> **Problem description**
Print, from the listing below, the lines starting at the line containing "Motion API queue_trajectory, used" and ending at the line containing "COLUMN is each", exactly as they stand, and print nothing else.

=====

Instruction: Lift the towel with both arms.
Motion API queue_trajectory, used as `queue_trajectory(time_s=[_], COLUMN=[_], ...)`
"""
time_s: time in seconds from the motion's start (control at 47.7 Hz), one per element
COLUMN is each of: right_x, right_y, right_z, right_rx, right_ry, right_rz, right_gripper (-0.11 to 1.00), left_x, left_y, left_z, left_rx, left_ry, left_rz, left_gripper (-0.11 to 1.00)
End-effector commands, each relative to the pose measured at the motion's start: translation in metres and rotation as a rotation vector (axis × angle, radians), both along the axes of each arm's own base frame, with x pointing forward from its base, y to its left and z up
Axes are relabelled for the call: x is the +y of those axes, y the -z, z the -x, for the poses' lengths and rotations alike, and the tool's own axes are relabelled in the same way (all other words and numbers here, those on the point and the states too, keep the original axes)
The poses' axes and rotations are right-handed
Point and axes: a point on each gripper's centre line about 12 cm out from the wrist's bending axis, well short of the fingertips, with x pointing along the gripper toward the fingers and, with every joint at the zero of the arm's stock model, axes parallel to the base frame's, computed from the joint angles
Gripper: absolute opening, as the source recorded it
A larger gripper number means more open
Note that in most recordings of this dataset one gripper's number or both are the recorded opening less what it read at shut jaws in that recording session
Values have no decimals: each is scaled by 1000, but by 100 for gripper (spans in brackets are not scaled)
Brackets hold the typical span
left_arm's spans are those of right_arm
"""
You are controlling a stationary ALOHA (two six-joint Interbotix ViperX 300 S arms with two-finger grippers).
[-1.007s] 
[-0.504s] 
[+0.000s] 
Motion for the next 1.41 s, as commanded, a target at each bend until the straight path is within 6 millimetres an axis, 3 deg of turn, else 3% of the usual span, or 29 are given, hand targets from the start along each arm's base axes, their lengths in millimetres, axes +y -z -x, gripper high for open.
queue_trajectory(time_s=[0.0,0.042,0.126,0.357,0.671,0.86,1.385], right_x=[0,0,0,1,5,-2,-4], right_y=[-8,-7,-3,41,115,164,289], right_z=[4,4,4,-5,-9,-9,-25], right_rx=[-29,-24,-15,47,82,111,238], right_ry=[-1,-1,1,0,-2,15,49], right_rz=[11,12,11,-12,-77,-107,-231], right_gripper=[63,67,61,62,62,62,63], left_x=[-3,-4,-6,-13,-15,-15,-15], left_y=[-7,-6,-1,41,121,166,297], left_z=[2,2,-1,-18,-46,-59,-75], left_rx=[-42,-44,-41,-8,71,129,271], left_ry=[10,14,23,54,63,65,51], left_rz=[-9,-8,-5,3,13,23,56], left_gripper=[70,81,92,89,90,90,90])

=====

> **Answer below**
Motion API queue_trajectory, used as `queue_trajectory(time_s=[_], COLUMN=[_], ...)`
"""
time_s: time in seconds from the motion's start (control at 47.7 Hz), one per element
COLUMN is each of: right_x, right_y, right_z, right_rx, right_ry, right_rz, right_gripper (-0.11 to 1.00), left_x, left_y, left_z, left_rx, left_ry, left_rz, left_gripper (-0.11 to 1.00)

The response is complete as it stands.